EXERCISE REQUIREMENTS
Restate the listing below word for word. No picture belongs in the result.

── DATA SECTION

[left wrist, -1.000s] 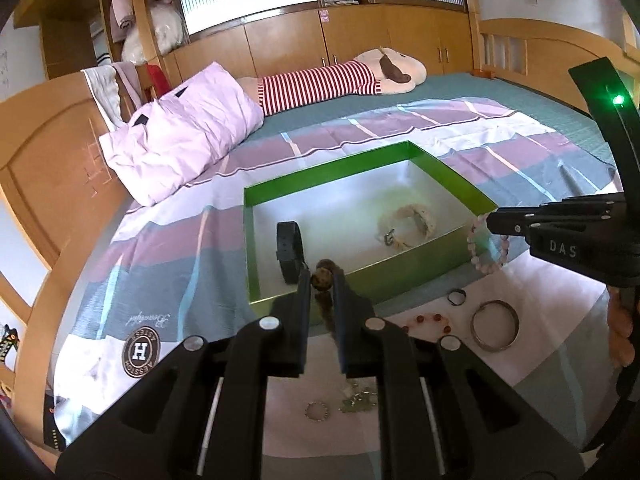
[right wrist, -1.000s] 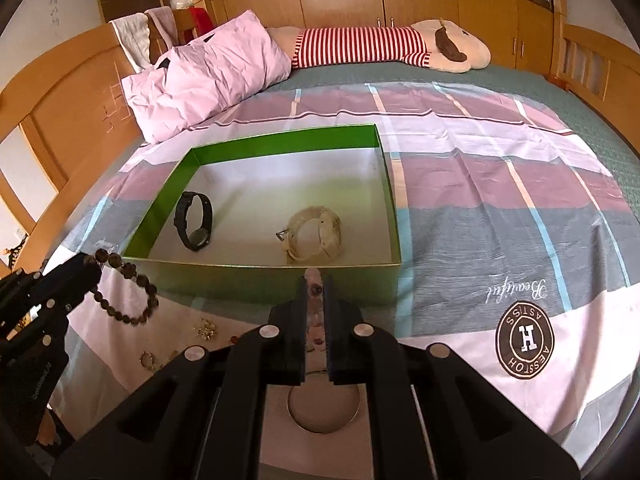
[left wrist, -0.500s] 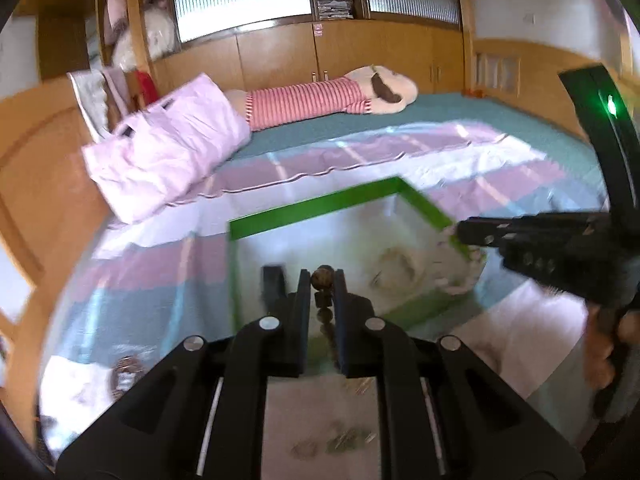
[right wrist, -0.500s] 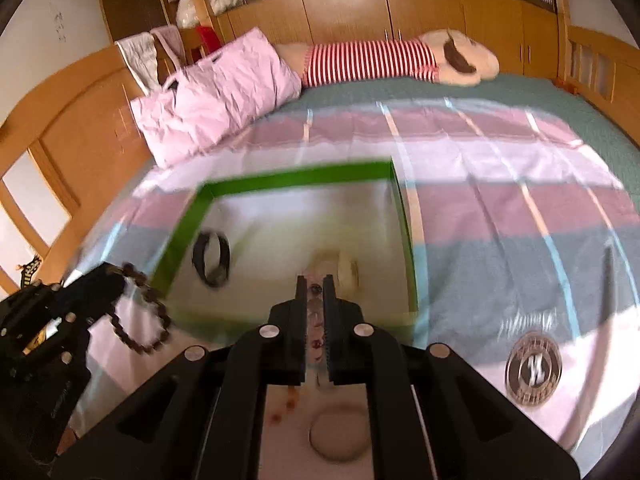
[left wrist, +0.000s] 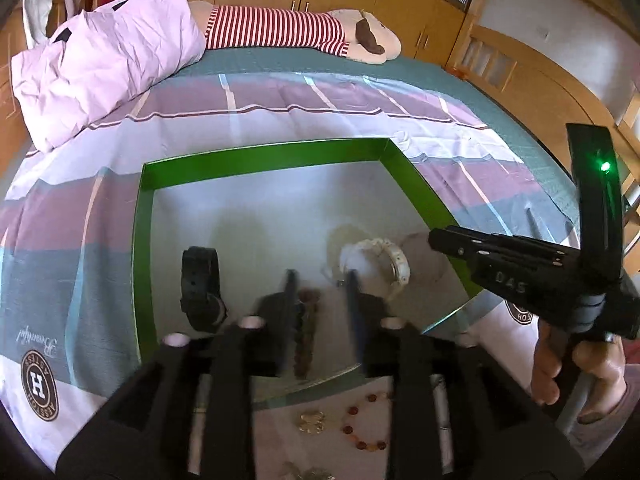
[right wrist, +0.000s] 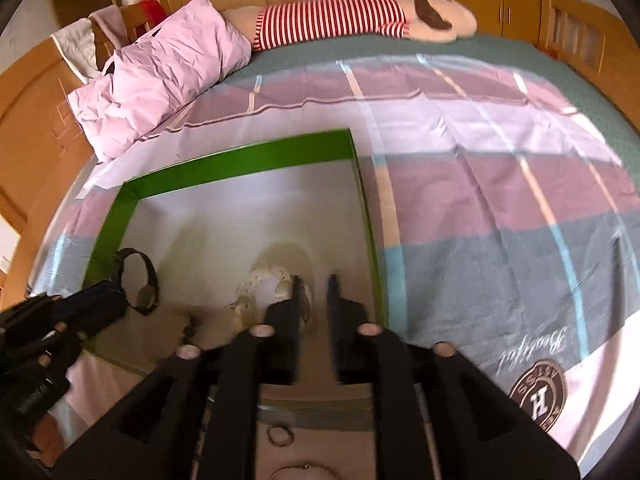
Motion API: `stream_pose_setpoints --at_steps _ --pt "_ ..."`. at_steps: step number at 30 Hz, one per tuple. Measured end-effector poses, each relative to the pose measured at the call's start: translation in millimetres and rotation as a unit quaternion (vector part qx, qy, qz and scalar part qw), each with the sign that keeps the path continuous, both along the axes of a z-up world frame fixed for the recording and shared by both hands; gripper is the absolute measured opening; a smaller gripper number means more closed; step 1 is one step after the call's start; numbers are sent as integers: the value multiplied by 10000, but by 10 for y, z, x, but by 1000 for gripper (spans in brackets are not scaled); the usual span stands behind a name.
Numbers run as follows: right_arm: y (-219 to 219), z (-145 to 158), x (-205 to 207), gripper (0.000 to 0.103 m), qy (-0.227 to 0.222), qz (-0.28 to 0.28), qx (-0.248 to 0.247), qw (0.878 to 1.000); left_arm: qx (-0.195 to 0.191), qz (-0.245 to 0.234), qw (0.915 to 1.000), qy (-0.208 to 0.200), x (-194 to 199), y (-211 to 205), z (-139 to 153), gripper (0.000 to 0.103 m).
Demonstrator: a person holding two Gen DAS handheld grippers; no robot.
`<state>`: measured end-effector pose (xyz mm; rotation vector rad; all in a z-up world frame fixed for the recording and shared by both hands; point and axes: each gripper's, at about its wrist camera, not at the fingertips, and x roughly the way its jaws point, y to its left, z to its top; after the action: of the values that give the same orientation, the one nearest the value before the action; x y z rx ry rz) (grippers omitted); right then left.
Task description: Organize jewelry
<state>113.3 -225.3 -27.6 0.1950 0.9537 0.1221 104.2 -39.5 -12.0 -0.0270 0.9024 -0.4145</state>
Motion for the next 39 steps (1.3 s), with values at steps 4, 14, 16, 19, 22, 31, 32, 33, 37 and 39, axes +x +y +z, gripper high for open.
stream_pose_setpoints --at_steps 4,14,16,19,22,31,32,33,37,39 --pt "11 235 -272 35 -24 211 258 9994 100 10 9999 59 -172 47 74 37" --pt "197 -279 -771 35 966 663 -91 9931 912 181 9932 694 -955 337 -278 45" --pt "279 -330 -828 35 1012 796 -118 9916 826 152 9920 944 -1046 382 -385 47" --pt "456 -373 -870 35 940 968 -399 9901 973 20 9896 1063 -1118 308 -505 47" --pt "614 -468 -843 35 970 1131 -491 9876 994 -287 9880 1144 -1163 186 -572 47" --pt "879 -662 -801 30 1061 1378 -964 9800 1191 -423 9840 1255 -1182 95 -727 51" --pt "890 -658 -814 12 1040 1431 -972 9794 1199 -422 9840 1251 -1179 92 -732 51" --pt "902 -655 -826 7 1043 1500 -998 9781 1216 -425 9839 1240 -1180 83 -737 51" --pt "952 -608 -879 7 998 1685 -1047 9750 1301 -387 9841 1148 -1183 62 -745 51" --pt "928 -573 -876 7 977 1682 -1004 9757 1344 -369 9841 1104 -1183 55 -747 37"
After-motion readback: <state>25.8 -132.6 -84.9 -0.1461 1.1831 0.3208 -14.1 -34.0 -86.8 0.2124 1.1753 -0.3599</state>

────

ANSWER TO THIS PROBLEM
[left wrist, -1.000s] 
[right wrist, -1.000s] 
[left wrist, -0.500s] 
[right wrist, -0.500s] 
[left wrist, +0.000s] 
[right wrist, +0.000s] 
Motion API: `stream_pose_setpoints --at_steps _ --pt "_ ..."`. at_steps: step number at 30 Hz, one per tuple. Measured end-effector poses, each relative to the pose measured at the call's start: translation in millimetres and rotation as a unit quaternion (vector part qx, qy, qz and scalar part qw), each with the sign that keeps the path continuous, both along the axes of a z-up world frame fixed for the recording and shared by both hands; gripper is the absolute measured opening; a smaller gripper number means more closed; step 1 is one step after the call's start; numbers are sent as integers: the value multiplied by 10000, but by 10 for y, z, x, but by 1000 for gripper (spans in brackets are not scaled); the usual span stands behind a name.
Numbers run as follows: right_arm: y (-219 to 219), z (-145 to 158), x (-205 to 207), gripper (0.000 to 0.103 m), qy (-0.227 to 0.222), qz (-0.28 to 0.28), qx (-0.248 to 0.247), qw (0.878 to 1.000); left_arm: qx (-0.195 to 0.191), qz (-0.245 to 0.234), qw (0.915 to 1.000), qy (-0.208 to 0.200), x (-194 to 199), y (-211 to 205), z (-139 to 153), gripper (0.000 to 0.103 m).
Demonstrator: a person holding two Gen DAS handheld grippers; no robot.
`<state>`: measured end-effector pose (xyz mm; rotation vector rad; all in a z-up world frame fixed for the recording and shared by both hands; point and axes: each gripper's, at about its wrist camera, not at the fingertips, and x roughly the way its jaws point, y to its left, z to its top; after the action: of the values that give the same orientation, the one nearest the value before the action; x y z rx ry rz) (grippers omitted); right then left.
Task description: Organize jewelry
<state>113.3 -225.3 -27.6 0.1950 0.9537 0.1221 104.2 -39.5 -12.0 -0.0270 0.9024 -0.4145</state>
Motion for the next 39 steps (1.3 s), with values at steps 4, 14, 16, 19, 22, 31, 32, 33, 37 and 39, axes +x +y +z, gripper high for open.
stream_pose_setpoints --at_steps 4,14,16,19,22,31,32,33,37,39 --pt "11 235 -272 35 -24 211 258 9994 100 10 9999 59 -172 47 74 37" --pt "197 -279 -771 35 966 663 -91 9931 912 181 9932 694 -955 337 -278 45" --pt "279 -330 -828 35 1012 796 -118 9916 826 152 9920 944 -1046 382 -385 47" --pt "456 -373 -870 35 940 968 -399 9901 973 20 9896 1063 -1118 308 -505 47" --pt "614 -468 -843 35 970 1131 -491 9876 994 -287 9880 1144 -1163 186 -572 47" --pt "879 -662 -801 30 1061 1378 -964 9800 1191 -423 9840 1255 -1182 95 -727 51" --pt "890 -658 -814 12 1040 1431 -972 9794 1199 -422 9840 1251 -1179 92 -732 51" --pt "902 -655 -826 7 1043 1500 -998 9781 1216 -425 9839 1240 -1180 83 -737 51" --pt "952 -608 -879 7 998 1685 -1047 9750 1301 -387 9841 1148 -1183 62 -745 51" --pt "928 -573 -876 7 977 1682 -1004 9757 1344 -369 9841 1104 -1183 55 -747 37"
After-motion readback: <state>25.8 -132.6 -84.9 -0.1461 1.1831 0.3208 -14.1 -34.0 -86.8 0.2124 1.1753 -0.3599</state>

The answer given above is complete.